La Rochefoucauld’s perfidy is mentioned in every important Memoir of the XVIIth century. Anne de Longueville is understood and championed as by Madame de Motteville, that paragon of virtue, as by Madame de Nemours whose adored husband, in a painful error of judgement, had become the lover of Anne de Longueville.
This is how Madame de Motteville’s analyses the event :
“Her overly indulgent mind accepted the advice of an extremely smart and charming man. (La Rochefoucauld’s). His excessive ambition caused him to attach himself to her not with the passion any other man would have felt, but in order to avenge himself on the Queen, drive away her minister (Mazarin) and, consequently, obtain all that he desired.”
Madame de Nemours comments:
“It was Monsieur La Rochefoucauld who insidiously instilled into the Princess so many shallow and false feelings. Because of his great power over her and, as he did not take her well-being into consideration, he involved her in any of his intrigues in which she was willing to participate.”
La Rochefoucauld, quite astonishingly, sees the situation similarly:
“In my time I was very gallant. I, who know all there is to know of the delicacy and the might of love, if I should ever fall in love it will be certainly in this manner. Well aware of how I really am, however, I don’t think this knowledge might ever pass from my mind to my heart.”

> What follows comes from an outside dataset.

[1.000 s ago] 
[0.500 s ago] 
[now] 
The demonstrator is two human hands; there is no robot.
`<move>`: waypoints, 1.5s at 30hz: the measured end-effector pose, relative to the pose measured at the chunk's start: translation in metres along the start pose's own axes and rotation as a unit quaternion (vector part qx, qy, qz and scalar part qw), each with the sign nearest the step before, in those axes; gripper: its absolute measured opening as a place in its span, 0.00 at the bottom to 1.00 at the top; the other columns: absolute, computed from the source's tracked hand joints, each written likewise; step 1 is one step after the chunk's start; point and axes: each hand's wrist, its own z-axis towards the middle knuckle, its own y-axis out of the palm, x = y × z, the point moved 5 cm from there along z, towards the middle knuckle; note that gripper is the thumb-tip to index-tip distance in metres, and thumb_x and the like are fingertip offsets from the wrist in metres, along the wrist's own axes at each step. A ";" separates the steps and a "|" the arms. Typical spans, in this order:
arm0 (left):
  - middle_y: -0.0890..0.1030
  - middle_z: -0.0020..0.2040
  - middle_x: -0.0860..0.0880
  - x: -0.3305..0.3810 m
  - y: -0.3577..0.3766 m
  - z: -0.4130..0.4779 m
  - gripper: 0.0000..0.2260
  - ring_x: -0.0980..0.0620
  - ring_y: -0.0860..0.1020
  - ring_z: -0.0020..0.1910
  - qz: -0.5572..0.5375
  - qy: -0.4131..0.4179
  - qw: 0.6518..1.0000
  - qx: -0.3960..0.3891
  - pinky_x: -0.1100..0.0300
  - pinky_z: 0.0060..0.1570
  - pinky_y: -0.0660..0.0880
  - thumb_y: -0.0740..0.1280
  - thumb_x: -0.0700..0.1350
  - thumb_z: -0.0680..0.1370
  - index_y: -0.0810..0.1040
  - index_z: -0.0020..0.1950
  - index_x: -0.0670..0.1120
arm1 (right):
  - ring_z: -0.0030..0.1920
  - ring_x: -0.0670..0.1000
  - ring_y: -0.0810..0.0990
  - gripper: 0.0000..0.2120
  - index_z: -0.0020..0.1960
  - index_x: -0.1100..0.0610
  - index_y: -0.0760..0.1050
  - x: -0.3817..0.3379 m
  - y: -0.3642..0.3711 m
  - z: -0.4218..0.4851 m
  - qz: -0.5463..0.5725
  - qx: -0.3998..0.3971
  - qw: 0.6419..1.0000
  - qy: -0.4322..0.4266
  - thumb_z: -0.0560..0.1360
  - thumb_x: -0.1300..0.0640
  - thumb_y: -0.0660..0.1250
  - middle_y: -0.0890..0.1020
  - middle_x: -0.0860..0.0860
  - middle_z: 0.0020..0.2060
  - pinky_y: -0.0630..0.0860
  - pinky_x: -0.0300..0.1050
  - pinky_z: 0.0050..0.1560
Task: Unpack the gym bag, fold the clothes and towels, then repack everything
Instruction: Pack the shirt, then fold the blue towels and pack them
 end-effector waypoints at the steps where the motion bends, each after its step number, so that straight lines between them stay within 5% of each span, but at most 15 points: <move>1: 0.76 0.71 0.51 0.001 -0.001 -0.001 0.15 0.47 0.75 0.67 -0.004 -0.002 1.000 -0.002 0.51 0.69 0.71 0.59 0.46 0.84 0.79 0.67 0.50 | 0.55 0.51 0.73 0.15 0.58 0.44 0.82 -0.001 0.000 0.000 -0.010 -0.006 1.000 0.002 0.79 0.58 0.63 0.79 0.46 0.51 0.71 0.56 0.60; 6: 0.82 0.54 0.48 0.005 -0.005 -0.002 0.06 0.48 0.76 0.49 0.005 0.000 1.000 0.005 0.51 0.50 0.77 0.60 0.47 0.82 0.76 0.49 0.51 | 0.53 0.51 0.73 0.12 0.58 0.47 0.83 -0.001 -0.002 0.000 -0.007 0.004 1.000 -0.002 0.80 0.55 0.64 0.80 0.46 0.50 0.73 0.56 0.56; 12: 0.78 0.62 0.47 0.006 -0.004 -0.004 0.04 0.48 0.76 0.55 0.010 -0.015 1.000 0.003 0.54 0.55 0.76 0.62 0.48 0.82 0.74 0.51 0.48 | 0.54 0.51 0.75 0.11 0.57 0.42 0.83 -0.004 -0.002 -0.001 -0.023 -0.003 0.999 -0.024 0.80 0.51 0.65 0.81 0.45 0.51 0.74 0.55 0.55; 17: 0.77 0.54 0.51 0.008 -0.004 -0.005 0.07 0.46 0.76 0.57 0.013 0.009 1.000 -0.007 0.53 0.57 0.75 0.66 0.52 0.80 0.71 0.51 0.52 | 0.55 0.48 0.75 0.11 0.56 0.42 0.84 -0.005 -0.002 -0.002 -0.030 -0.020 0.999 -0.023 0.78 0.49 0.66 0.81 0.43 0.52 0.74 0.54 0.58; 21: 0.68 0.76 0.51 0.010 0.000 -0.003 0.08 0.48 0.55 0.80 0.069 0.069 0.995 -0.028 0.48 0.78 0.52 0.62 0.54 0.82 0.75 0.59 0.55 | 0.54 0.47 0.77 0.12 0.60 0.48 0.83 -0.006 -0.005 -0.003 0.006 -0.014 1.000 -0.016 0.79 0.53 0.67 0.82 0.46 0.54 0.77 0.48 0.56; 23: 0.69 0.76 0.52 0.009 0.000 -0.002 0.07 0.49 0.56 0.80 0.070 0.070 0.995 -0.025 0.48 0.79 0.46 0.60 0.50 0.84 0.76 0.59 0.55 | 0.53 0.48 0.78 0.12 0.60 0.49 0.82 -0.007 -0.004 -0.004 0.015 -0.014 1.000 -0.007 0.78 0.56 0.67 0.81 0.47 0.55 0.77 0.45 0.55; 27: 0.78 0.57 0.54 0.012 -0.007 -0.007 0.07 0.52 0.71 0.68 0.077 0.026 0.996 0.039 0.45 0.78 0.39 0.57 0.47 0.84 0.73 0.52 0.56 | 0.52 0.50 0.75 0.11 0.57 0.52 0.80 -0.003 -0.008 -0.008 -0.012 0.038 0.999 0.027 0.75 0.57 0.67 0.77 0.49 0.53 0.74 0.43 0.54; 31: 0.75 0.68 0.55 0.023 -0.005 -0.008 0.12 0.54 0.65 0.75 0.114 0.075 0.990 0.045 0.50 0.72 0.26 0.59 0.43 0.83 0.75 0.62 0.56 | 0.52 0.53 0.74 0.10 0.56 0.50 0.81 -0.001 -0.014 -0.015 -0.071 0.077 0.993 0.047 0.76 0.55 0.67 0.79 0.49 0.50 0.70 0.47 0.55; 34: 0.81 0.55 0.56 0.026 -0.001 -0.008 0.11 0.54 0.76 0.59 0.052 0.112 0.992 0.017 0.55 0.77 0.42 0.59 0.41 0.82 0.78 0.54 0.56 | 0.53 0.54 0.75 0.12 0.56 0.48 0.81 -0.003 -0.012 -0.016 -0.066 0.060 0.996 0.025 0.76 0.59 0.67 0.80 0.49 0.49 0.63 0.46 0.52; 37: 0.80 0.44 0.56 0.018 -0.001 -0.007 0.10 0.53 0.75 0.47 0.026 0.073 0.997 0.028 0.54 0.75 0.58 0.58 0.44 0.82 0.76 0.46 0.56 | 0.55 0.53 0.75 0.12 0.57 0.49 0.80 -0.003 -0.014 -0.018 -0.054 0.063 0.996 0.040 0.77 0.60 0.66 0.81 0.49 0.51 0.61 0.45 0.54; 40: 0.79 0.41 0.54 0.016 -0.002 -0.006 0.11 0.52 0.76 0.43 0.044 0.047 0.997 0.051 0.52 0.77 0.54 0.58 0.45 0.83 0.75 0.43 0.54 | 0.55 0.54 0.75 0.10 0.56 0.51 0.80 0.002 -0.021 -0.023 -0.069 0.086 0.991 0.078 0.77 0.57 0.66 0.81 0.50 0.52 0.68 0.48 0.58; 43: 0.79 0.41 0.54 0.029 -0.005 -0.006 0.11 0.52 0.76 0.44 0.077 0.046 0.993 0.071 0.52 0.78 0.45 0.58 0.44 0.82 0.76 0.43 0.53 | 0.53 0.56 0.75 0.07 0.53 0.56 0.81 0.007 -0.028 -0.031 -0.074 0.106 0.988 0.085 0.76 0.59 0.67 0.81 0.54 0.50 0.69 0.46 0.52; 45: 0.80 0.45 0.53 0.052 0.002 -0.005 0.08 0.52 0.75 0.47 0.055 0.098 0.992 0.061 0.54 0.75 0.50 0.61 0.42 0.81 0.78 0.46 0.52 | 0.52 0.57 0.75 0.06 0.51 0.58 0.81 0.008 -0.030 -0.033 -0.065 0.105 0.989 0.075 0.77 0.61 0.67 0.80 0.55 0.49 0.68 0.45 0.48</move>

Nobody could have revealed his character more clearly. For La Rochefoucauld love is just another word, an abstraction that should be explored thoroughly. Without doubt he was right stating that he knew all about love. Rarely had a man been adored more than he was. Nevertheless, as for him the essential things dwell in his mind his heart is just a dumping place for superfluous items. All he is capable of is a certain “knowledge”. He uses Anne’s love and betrays her blind trust. He discards her when she ceases to be useful. With all his cunning he calculates the end of “the affair”. He plans to get out of it with his reputation unharmed. Thus he urges Anne de Longueville to replace him with another lover, the Duke de Nemours.